> _What the task requires_
The records follow. Retype them without a single change.

> _Data extract_

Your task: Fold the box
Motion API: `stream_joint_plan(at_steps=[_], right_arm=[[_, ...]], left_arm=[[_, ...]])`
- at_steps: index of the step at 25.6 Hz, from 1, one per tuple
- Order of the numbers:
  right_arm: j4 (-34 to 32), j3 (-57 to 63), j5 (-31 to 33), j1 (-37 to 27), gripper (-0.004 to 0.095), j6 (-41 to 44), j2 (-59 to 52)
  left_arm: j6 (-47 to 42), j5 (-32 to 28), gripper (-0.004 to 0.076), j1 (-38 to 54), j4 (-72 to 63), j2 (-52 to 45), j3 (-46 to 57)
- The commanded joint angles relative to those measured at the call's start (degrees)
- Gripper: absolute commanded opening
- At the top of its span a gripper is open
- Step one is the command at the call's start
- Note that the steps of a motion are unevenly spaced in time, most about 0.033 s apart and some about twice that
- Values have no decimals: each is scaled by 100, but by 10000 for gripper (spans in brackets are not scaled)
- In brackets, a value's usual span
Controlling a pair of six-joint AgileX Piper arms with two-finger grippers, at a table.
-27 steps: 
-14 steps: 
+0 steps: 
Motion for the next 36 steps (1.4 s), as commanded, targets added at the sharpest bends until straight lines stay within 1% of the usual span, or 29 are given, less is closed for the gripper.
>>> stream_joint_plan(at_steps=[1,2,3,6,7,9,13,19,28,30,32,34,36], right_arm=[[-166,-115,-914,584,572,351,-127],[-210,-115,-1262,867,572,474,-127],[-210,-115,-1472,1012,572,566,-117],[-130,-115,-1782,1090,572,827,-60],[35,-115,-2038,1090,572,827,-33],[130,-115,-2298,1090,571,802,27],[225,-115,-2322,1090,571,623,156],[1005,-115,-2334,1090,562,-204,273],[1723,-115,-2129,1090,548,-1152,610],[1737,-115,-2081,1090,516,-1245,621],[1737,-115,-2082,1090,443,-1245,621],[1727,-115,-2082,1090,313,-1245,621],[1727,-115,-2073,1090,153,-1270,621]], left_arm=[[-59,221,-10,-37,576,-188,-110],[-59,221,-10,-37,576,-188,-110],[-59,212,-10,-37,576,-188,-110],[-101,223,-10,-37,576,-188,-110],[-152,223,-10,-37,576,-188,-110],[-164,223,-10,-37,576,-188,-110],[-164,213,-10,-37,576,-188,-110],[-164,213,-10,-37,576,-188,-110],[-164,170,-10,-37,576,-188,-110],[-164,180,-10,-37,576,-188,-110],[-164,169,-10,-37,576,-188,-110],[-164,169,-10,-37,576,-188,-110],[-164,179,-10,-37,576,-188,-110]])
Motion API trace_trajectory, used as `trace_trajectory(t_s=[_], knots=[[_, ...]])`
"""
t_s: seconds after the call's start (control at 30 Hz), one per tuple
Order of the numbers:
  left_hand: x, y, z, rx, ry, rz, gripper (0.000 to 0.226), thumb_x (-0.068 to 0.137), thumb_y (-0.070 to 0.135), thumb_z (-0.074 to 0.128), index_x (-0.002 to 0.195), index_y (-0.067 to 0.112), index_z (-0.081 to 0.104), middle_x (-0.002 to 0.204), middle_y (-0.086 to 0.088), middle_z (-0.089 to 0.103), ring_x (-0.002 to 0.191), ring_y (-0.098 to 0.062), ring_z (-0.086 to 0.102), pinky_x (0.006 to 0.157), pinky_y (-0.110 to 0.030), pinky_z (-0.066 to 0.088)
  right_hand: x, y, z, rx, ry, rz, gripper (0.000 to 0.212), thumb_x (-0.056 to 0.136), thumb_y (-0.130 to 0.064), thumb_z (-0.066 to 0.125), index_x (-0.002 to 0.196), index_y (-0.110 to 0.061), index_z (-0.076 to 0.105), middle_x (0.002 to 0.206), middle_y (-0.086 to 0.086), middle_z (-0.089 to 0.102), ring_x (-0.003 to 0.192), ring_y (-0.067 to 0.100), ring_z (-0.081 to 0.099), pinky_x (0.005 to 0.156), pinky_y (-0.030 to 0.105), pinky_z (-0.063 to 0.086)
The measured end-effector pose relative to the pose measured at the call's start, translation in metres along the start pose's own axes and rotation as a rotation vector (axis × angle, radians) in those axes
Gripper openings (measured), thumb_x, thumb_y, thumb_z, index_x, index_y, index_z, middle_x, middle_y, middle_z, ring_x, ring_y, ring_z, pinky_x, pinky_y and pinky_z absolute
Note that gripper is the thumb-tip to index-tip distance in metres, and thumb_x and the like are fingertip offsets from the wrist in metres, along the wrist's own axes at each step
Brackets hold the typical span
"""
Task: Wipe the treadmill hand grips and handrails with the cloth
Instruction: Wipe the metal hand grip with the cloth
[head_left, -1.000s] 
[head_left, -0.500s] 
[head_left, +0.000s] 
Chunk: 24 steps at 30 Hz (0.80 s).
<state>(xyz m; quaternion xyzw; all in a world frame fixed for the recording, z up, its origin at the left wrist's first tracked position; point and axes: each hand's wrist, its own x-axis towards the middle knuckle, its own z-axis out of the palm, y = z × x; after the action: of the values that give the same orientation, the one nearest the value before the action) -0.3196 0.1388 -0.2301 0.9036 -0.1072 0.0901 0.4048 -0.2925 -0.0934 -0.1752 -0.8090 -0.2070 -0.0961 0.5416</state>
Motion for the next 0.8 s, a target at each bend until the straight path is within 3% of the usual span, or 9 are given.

> _Result for this task_
Your task: Fold the box
Motion API: `stream_joint_plan(at_steps=[_], right_arm=[[_, ...]], left_arm=[[_, ...]])`
- at_steps: index of the step at 25.6 Hz, from 1, one per tuple
- Order of the numbers:
  right_arm: j4 (-34 to 32), j3 (-57 to 63), j5 (-31 to 33), j1 (-37 to 27), gripper (-0.004 to 0.095), j6 (-41 to 44), j2 (-59 to 52)
  left_arm: j6 (-47 to 42), j5 (-32 to 28), gripper (-0.004 to 0.076), j1 (-38 to 54), j4 (-72 to 63), j2 (-52 to 45), j3 (-46 to 57)
- The commanded joint angles relative to those measured at the call's start (degrees)
- Gripper: absolute commanded opening
- At the top of its span a gripper is open
- Step one is the command at the call's start
- Note that the steps of a motion are unevenly spaced in time, most about 0.033 s apart and some about twice that
- Values have no decimals: each is scaled by 100, but by 10000 for gripper (spans in brackets are not scaled)
- In brackets, a value's usual span
Controlling a pair of six-joint AgileX Piper arms with two-finger grippers, at a table.
-27 steps: 
-14 steps: 
+0 steps: 
Motion for the next 36 steps (1.4 s), as commanded, targets added at the sharpest bends until straight lines stay within 1% of the usual span, or 29 are given, less is closed for the gripper.
>>> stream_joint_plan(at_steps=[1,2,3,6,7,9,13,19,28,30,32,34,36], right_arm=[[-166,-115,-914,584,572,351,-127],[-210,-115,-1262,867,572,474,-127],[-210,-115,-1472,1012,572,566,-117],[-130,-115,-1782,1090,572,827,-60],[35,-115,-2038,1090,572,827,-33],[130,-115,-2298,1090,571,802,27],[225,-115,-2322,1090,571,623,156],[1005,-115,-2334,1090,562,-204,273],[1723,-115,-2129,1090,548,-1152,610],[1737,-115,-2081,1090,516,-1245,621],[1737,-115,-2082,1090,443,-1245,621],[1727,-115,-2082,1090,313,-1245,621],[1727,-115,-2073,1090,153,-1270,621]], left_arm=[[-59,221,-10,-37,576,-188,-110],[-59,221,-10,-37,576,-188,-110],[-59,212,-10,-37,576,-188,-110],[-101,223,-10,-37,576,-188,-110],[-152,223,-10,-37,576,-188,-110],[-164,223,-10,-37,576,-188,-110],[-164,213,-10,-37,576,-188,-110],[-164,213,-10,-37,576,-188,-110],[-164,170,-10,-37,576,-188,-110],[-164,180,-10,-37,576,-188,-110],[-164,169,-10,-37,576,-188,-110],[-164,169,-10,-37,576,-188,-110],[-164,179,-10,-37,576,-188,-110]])
Motion API trace_trajectory, used as `trace_trajectory(t_s=[_], knots=[[_, ...]])`
"""
t_s: seconds after the call's start (control at 30 Hz), one per tuple
Order of the numbers:
  left_hand: x, y, z, rx, ry, rz, gripper (0.000 to 0.226), thumb_x (-0.068 to 0.137), thumb_y (-0.070 to 0.135), thumb_z (-0.074 to 0.128), index_x (-0.002 to 0.195), index_y (-0.067 to 0.112), index_z (-0.081 to 0.104), middle_x (-0.002 to 0.204), middle_y (-0.086 to 0.088), middle_z (-0.089 to 0.103), ring_x (-0.002 to 0.191), ring_y (-0.098 to 0.062), ring_z (-0.086 to 0.102), pinky_x (0.006 to 0.157), pinky_y (-0.110 to 0.030), pinky_z (-0.066 to 0.088)
  right_hand: x, y, z, rx, ry, rz, gripper (0.000 to 0.212), thumb_x (-0.056 to 0.136), thumb_y (-0.130 to 0.064), thumb_z (-0.066 to 0.125), index_x (-0.002 to 0.196), index_y (-0.110 to 0.061), index_z (-0.076 to 0.105), middle_x (0.002 to 0.206), middle_y (-0.086 to 0.086), middle_z (-0.089 to 0.102), ring_x (-0.003 to 0.192), ring_y (-0.067 to 0.100), ring_z (-0.081 to 0.099), pinky_x (0.005 to 0.156), pinky_y (-0.030 to 0.105), pinky_z (-0.063 to 0.086)
The measured end-effector pose relative to the pose measured at the call's start, translation in metres along the start pose's own axes and rotation as a rotation vector (axis × angle, radians) in those axes
Gripper openings (measured), thumb_x, thumb_y, thumb_z, index_x, index_y, index_z, middle_x, middle_y, middle_z, ring_x, ring_y, ring_z, pinky_x, pinky_y and pinky_z absolute
Note that gripper is the thumb-tip to index-tip distance in metres, and thumb_x and the like are fingertip offsets from the wrist in metres, along the wrist's own axes at each step
Brackets hold the typical span
"""
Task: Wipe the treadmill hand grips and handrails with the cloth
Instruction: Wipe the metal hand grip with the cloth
[head_left, -1.000s] 
[head_left, -0.500s] 
[head_left, +0.000s] 
Chunk: 24 steps at 30 Hz (0.80 s).
<state>(xyz m; quaternion xyzw; all in a world frame fixed for the recording, z up, its origin at the left wrist's first tracked position; point and axes: each hand's wrist, its own x-axis towards the middle knuckle, its own z-axis out of the palm, y = z × x; after the action: of the values that give the same orientation, the one nearest the value before the action) -0.3196 0.1388 -0.2301 0.9036 -0.1072 0.0901 0.4048 -0.2925 -0.0934 -0.1752 -0.8090 -0.2070 -0.0961 0.5416</state>
Motion for the next 0.8 s, a target at each bend until the straight path is within 3% of the usual span, or 9 are given.

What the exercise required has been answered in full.